Rudolf juga menegaskan, jika dugaan tersebut benar, tindakan itu bukan hanya kekerasan fisik tetapi juga penghalangan terhadap kerja jurnalistik yang dilindungi Undang-Undang Nomor 40 Tahun 1999 tentang Pers.
Peristiwa ini dinilai menjadi perhatian publik terkait perlindungan hak konstitusional warga negara, mengingat Putusan Mahkamah Konstitusi terbaru menegaskan kewajiban negara menjamin perlindungan hukum yang adil termasuk bagi jurnalis yang bekerja untuk kepentingan informasi publik.
“Tugas awal wartawan datang ke lokasi justru untuk memastikan kebenaran informasi dan memberi ruang klarifikasi kepada pihak terkait agar pemberitaan berimbang.
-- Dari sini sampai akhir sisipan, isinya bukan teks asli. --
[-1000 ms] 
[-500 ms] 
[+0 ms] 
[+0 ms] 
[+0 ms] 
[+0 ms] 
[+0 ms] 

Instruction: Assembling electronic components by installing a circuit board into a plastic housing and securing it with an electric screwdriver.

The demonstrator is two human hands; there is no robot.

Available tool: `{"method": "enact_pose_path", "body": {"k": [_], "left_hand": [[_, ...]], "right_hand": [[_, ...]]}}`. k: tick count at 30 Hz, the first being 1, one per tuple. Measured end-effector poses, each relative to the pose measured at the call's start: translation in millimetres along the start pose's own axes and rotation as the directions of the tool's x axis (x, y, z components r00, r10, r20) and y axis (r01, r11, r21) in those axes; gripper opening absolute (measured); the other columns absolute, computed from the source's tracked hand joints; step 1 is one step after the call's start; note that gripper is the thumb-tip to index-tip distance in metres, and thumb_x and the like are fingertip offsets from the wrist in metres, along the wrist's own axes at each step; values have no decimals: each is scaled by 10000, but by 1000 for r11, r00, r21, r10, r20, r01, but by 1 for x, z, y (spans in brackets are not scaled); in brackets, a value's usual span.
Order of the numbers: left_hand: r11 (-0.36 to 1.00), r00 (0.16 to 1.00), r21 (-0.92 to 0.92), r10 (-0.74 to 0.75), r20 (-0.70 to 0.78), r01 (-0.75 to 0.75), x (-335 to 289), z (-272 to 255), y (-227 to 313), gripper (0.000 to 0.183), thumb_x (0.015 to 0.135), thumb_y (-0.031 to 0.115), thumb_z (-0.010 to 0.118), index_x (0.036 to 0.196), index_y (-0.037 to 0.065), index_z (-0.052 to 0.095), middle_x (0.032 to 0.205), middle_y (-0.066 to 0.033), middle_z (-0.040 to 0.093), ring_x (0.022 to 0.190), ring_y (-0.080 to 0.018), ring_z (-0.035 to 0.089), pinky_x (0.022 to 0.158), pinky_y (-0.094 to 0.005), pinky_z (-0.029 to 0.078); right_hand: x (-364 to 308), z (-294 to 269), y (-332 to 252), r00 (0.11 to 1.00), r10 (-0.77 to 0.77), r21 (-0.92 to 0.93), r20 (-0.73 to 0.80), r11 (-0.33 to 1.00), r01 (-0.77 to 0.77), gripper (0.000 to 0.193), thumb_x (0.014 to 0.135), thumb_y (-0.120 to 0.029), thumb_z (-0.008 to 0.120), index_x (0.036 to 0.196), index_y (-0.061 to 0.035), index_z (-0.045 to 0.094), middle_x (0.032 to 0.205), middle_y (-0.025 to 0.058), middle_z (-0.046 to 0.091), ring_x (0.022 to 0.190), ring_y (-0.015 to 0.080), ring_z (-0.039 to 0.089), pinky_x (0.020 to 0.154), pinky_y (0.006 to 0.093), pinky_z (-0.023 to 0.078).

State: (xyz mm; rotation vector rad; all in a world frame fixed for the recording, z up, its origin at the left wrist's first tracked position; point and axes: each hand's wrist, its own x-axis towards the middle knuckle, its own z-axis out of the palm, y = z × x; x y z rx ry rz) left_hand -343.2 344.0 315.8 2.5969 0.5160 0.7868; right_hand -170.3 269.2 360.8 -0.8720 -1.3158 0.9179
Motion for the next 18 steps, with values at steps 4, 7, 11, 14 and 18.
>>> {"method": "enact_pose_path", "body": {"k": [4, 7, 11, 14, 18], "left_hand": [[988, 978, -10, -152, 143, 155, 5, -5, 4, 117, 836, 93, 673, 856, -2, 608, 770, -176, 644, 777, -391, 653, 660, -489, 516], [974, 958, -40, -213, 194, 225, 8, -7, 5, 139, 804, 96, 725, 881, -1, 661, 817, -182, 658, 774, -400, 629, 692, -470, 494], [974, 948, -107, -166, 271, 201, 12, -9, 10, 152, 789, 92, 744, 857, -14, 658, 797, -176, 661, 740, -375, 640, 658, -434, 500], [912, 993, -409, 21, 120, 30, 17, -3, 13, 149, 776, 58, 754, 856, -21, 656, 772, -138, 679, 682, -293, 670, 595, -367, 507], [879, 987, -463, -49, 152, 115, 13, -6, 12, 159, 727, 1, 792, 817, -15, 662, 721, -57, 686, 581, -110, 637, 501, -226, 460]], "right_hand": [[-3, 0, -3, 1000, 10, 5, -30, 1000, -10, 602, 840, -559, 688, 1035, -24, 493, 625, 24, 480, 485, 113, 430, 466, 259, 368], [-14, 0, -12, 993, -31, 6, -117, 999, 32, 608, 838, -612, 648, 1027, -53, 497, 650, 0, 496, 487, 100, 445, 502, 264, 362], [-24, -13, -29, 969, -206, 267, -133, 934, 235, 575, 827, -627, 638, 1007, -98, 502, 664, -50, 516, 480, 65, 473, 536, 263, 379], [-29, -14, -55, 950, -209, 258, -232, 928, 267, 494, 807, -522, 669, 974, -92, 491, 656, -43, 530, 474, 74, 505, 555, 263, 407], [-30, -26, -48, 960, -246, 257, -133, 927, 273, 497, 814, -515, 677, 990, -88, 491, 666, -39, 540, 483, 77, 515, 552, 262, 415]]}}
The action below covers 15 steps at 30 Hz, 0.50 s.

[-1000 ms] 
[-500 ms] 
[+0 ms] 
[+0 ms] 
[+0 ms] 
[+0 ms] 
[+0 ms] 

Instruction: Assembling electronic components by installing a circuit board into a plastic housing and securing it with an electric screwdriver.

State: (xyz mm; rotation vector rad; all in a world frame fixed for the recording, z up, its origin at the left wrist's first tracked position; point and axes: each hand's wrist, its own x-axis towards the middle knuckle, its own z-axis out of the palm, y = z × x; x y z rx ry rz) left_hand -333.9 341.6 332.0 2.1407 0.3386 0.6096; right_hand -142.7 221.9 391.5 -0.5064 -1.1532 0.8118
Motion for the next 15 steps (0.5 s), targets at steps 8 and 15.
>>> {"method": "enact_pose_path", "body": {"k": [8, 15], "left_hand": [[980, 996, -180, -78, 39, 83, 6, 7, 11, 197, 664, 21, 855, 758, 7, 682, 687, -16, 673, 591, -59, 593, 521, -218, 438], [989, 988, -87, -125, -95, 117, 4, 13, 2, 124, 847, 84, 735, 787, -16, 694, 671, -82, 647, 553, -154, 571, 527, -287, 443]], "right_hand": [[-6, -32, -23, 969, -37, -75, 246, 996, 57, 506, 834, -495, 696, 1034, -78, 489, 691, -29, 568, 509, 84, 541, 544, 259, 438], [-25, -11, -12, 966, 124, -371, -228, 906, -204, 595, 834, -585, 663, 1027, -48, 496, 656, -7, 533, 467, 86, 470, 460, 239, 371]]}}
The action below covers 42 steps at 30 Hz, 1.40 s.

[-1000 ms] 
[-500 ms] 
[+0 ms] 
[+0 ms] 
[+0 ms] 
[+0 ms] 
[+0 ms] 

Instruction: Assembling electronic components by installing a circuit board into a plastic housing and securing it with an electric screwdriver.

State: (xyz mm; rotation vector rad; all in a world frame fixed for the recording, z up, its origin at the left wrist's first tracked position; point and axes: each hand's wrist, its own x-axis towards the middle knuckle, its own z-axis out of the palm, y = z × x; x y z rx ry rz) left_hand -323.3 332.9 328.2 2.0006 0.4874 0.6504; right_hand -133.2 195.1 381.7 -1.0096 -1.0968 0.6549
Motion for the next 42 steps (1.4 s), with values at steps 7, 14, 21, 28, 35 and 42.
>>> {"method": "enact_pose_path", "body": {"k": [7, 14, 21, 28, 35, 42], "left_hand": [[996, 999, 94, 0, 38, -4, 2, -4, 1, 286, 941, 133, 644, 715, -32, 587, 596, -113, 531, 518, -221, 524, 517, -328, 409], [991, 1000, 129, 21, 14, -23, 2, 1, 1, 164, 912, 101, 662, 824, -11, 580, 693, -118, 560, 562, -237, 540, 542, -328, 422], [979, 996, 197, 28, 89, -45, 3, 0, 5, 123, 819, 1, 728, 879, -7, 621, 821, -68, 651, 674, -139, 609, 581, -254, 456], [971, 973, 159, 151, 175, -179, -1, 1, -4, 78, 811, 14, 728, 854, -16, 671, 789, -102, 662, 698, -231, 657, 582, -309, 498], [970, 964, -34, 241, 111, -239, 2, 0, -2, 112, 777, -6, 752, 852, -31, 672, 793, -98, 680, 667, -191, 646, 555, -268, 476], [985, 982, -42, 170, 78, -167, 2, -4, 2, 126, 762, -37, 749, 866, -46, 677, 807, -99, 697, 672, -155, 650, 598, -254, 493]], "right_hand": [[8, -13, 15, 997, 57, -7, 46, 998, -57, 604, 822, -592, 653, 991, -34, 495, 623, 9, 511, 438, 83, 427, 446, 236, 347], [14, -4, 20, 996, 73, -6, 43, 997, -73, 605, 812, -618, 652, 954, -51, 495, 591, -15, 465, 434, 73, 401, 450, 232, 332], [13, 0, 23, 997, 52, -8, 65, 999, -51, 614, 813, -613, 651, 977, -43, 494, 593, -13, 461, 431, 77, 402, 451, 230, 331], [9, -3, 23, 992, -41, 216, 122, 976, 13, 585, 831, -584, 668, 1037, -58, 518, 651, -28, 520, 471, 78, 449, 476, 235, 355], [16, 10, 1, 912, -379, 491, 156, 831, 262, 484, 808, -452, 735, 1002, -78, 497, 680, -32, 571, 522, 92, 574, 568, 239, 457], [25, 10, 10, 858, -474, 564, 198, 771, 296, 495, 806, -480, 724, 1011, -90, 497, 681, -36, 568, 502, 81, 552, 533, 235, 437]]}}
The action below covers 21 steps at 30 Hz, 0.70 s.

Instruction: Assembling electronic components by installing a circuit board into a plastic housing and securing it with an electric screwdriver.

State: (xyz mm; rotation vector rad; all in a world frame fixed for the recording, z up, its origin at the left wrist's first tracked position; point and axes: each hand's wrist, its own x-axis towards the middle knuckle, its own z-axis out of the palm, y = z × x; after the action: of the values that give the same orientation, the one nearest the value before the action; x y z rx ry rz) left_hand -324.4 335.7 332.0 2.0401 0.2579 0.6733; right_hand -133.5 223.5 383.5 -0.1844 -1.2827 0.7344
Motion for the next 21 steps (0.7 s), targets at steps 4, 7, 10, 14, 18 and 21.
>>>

Namun narasumber yang mendampingi wartawan disebut sempat mendapat tekanan dan dilabeli sebagai pihak yang ‘membuka’ informasi ke publik,” tambah Rudolf.
“Konfirmasi adalah bagian penting dari kerja jurnalistik. Ketika upaya konfirmasi malah dibalas kekerasan, ini menjadi preseden buruk bagi kebebasan pers,” tegasnya.
Hingga berita ini diterbitkan, redaksi masih terus mengupayakan konfirmasi resmi kepada Bupati Tapanuli Tengah, pihak Polres Tapanuli Tengah, serta instansi terkait lainnya.
Redaksi menyatakan tetap menjunjung tinggi asas praduga tak bersalah, Kode Etik Jurnalistik, serta membuka ruang hak jawab dan klarifikasi bagi seluruh pihak demi menjaga akurasi dan keberimbangan informasi kepada publik.